Leave the images out. Give every line below again, precisely.
+++++
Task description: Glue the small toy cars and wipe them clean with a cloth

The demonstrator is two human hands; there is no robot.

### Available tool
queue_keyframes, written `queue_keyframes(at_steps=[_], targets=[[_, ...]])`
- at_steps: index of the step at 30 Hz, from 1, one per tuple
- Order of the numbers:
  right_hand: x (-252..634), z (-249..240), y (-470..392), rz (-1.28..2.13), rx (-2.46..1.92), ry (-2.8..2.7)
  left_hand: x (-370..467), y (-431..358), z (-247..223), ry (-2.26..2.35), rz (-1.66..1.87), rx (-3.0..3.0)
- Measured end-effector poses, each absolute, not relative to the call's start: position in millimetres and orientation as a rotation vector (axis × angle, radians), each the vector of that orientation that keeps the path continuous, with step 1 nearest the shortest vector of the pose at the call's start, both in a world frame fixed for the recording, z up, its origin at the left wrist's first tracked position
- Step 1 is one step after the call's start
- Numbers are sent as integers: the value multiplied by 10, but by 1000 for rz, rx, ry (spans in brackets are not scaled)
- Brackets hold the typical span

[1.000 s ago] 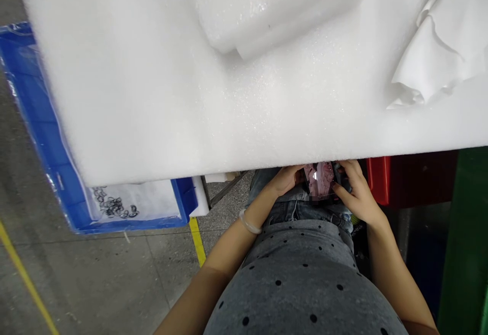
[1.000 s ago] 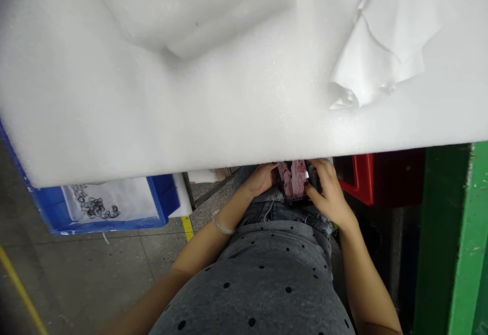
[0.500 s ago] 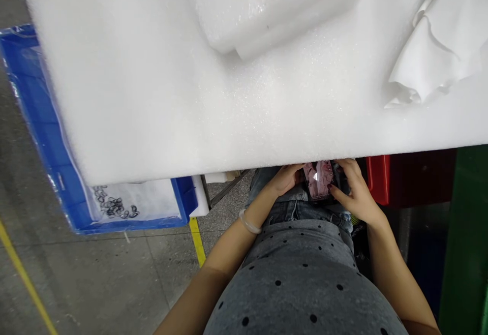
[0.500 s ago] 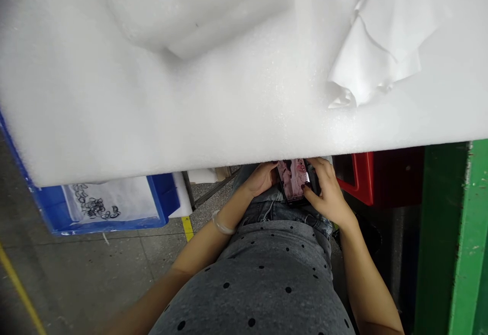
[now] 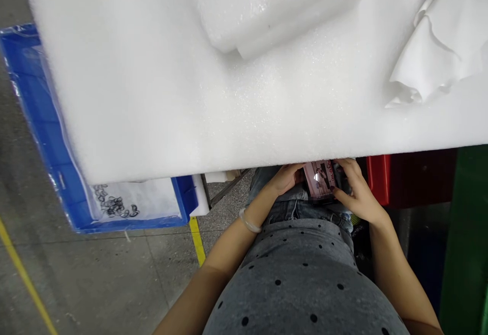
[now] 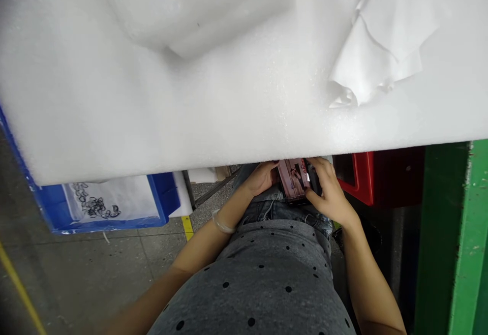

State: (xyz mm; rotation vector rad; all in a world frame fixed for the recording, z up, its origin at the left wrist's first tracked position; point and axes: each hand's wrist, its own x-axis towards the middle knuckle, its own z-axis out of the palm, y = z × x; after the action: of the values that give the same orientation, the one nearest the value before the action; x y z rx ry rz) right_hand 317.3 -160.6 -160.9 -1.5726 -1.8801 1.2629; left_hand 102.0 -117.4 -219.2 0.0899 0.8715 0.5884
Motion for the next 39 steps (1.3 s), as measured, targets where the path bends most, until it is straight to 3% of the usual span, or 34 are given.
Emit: queue_keyframes(at_steps=[25,39], targets=[[3035,-1603,-1615,1139,-1759,-1880,1015,-1180,-2216,881,564,81],[3133,-1636,-1629,1276,-1626,-1787,1007,-1191,-2230,887,554,79]])
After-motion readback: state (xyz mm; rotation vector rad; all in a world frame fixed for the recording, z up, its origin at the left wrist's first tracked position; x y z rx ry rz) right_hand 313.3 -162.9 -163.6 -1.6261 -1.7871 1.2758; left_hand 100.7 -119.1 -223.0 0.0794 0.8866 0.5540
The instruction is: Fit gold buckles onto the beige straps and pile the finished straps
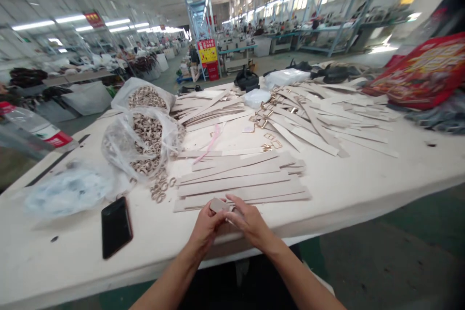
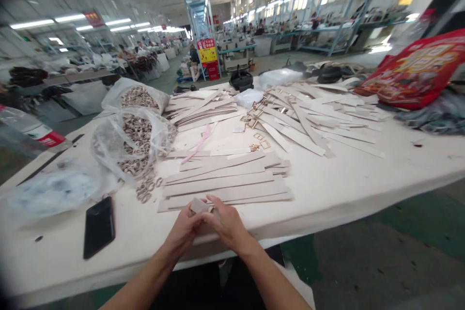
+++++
→ SOLUTION TO THIS TASK:
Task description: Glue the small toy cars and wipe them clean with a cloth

The demonstrator is two human hands; there is no robot.

### Available tool
queue_keyframes, written `queue_keyframes(at_steps=[_], targets=[[_, ...]])`
- at_steps: index of the step at 30 Hz, from 1, one per tuple
- Order of the numbers:
  right_hand: x (-252..634), z (-249..240), y (-470..392), rz (-1.28..2.13), rx (-2.46..1.92), ry (-2.8..2.7)
  left_hand: x (-370..467), y (-431..358), z (-247..223), ry (-2.26..2.35), rz (-1.66..1.87), rx (-3.0..3.0)
- Measured end-effector poses, each absolute, not relative to the call's start: position in millimetres and orientation as a rotation vector (axis × angle, radians), each the vector of that orientation that keeps the path continuous, with step 1 nearest the shortest vector of the pose at the call's start, both in a world frame fixed for the recording, z up, its origin at the left wrist's first tracked position
- Step 1 is one step after the call's start
- Numbers are sent as integers: the value multiplied by 10, but by 1000 for rz, rx, ry (spans in brackets are not scaled)
- Brackets hold the typical span

[1.000 s ago] 
[1.000 s ago] 
[0.500 s ago] 
[0.500 s ago] 
[now] 
[now] 

State: (xyz mm; rotation vector rad; all in a world frame fixed for the recording, z up, its origin at the left wrist's first tracked position; point and axes: each hand's wrist, its own x-axis towards the middle knuckle, its own z-axis out of the palm, y = z × x; after the action: of the values that give the same orientation, the one nearest the value before the action; x y z rx ry rz) right_hand 317.3 -160.6 -160.9 -1.5726 -1.8801 1.2629; left_hand 102.0 -117.4 -219.2 0.0899 0.8715 0.5884
Motion for the next 39 steps (1.3 s), as measured, targets where the path bends most, until it is straight to 3% of the usual span, or 34 are given.
Emit: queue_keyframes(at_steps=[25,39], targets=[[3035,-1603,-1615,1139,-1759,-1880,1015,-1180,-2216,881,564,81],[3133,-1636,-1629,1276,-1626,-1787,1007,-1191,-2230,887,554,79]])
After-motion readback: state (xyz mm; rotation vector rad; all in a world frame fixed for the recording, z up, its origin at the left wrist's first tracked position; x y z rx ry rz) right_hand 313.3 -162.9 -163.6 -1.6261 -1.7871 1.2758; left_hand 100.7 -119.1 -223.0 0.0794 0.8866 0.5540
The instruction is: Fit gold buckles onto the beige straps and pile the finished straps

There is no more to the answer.